Del tutto diverso, è il caso trattato dalla Corte di Cassazione con l’ordinanza 16.12.2020, n. 28844, secondo cui la richiesta di rimborso è legittima se l’assoggettamento all’imposta è carente nel presupposto. “In assenza dei presupposti per il versamento del tributo e delle sanzioni (circostanze accertate con la sentenza impugnata), e stante la natura meramente formale della violazione commessa dal contribuente, non è ostativo al rimborso dei relativi importi il versamento degli stessi in sede di ravvedimento operoso, non essendo dovute sanzioni in assenza di debito d’imposta per violazioni formali, ove non arrechino pregiudizio alle azioni di controllo e, al contempo, non incidano sulla determinazione della base imponibile dell’imposta e sul versamento del tributo”.

Ravvedimento operoso: la prassi dell’Agenzia delle entrate

Con la risoluzione 2.12.2008, n. 459, l’Agenzia delle entrate ha precisato che “al contribuente non è consentito presentare una dichiarazione correttiva con esito a sé favorevole oltre il limite previsto dall’art. 2, comma 8-bis, del d.p.r. n. 322 del 1998, ma lo stesso può, invece, recuperare l’eventuale imposta versata in eccesso, attraverso un’istanza di rimborso presentata ai sensi dell’art. 38 del d.p.r. n. 602 del 1973”.

La condizione – presupposto per procedere con la presentazione dell’istanza di rimborso è sostanziale: il rimborso è effettuato d’ufficio a seguito dell’attività di liquidazione della dichiarazione per effetto dell’art. 41 del d.p.r. 29.9.1973, n. 602, mentre quello previsto dal precedente art. 38 presuppone la presentazione dell’apposita istanza di rimborso che deve essere presentata entro il preciso termine di decadenza di 48 mesi dalla data in cui è stato effettuato il versamento nei casi di errore materiale, duplicazione e inesistenza totale o parziale dell’obbligo di versamento. Pertanto, l’inoltro dell’istanza richiede la produzione di prove che legittimano la ripetizione dell’eccesso che è stato versato (Corte di cassazione, sentenza 20.12.2002, n. 18163). Va tenuto presente che, come regola generale, il termine decadenziale inizia a decorrere dal momento in cui è avvenuto il pagamento della somma dovuta “a saldo” e non dell’acconto che, invece, ha un carattere di provvisorietà (Corte di cassazione, sentenza 20.12.2007, n. 26863). 

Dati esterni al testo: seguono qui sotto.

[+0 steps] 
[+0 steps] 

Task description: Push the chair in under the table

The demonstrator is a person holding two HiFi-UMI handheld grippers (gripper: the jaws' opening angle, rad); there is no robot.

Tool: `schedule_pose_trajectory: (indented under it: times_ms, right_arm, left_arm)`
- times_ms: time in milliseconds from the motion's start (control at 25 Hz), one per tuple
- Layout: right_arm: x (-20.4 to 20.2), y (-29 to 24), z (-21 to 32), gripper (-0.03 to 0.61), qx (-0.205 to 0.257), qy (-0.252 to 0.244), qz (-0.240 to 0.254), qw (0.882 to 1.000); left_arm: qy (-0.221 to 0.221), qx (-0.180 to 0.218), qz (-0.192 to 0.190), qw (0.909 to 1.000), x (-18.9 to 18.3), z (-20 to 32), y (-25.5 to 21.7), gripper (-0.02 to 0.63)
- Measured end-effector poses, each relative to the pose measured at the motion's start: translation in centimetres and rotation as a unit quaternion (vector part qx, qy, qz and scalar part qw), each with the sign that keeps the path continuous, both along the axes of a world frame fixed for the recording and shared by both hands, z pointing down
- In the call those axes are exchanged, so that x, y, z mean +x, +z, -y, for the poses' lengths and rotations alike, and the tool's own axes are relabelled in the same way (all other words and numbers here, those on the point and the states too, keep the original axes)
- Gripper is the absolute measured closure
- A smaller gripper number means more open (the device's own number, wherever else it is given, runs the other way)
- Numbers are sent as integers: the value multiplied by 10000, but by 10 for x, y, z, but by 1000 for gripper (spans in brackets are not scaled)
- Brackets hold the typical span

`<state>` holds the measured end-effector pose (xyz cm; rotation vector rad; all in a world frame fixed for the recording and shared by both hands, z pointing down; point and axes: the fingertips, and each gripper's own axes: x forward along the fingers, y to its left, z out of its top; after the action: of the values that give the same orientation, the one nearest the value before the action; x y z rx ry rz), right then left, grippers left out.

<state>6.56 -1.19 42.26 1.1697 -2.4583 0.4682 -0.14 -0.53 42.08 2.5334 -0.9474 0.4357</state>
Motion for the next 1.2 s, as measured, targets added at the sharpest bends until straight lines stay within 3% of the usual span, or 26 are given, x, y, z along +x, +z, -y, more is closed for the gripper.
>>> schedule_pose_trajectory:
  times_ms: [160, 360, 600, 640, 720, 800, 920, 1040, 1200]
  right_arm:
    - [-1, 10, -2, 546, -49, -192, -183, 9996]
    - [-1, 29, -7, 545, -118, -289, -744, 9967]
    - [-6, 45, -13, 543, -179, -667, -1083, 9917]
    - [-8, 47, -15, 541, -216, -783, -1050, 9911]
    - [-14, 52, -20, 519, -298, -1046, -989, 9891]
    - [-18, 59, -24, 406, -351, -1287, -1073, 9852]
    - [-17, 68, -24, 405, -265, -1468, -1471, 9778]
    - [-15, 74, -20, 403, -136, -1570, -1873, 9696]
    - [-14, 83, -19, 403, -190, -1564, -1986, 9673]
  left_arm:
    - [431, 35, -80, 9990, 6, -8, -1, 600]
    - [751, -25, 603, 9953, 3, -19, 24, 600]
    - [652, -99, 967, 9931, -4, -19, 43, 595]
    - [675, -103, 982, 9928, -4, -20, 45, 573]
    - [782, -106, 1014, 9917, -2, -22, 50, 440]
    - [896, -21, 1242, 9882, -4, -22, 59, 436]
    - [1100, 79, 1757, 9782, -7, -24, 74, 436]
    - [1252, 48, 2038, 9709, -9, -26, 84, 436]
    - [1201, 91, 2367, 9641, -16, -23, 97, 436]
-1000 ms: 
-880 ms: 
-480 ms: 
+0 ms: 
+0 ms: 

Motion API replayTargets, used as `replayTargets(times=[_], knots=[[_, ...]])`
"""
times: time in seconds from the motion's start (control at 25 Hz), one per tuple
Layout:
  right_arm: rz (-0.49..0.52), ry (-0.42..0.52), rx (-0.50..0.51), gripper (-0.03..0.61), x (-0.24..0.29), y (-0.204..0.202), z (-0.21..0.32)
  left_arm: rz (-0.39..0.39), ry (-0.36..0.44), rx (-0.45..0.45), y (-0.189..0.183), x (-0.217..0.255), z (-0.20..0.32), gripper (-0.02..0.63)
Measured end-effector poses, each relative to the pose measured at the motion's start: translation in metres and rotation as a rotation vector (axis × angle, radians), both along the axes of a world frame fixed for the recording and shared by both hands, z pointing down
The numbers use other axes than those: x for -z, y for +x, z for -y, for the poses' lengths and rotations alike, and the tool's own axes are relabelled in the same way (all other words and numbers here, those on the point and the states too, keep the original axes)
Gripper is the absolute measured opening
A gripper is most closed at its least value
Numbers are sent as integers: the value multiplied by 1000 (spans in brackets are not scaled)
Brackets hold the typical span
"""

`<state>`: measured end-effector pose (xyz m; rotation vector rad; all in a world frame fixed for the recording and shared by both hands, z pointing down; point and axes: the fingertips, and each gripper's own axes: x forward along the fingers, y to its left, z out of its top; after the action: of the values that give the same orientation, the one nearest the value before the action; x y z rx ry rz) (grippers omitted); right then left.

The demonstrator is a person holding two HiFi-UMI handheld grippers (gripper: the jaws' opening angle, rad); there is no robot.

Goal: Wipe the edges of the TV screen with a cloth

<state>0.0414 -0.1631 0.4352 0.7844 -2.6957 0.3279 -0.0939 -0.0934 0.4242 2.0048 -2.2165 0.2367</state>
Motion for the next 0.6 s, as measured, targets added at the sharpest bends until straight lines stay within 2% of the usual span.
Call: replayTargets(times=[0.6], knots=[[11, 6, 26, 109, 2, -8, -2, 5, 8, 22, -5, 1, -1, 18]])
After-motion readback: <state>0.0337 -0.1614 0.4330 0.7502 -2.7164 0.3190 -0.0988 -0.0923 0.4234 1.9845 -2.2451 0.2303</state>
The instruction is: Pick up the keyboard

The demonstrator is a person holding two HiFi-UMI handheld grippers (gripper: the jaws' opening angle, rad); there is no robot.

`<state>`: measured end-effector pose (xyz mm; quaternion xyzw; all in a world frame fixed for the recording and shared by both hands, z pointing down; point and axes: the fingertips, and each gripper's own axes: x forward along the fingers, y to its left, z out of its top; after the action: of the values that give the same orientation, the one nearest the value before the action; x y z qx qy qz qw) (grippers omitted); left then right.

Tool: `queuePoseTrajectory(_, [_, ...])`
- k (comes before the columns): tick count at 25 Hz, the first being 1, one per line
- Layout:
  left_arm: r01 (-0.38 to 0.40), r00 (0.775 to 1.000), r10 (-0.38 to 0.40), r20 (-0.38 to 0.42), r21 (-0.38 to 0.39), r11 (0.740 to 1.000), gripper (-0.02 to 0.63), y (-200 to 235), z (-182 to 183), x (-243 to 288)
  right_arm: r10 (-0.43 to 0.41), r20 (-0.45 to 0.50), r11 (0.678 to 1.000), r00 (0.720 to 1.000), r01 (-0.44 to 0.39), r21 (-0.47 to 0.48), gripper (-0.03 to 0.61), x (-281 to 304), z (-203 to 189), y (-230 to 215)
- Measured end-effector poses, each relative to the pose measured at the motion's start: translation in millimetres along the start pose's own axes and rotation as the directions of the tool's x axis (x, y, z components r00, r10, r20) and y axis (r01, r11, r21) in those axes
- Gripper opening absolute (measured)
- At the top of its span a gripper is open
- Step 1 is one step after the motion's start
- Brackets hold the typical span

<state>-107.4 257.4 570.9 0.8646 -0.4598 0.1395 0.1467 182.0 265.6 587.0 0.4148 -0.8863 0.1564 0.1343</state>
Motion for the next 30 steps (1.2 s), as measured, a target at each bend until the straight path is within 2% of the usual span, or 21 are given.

Tuttavia, se il pagamento “è stato effettuato in totale assenza del presupposto, il termine inizia a decorrere dalla data del pagamento stesso, mentre, nel caso in cui la richiesta di restituzione riguardi eccedenze di versamento in acconto o di pagamenti aventi carattere di provvisorietà, cui non corrisponda successivamente la determinazione di quello stesso obbligo in via definitiva, il termine decorre dal pagamento del saldo” (risoluzione citata).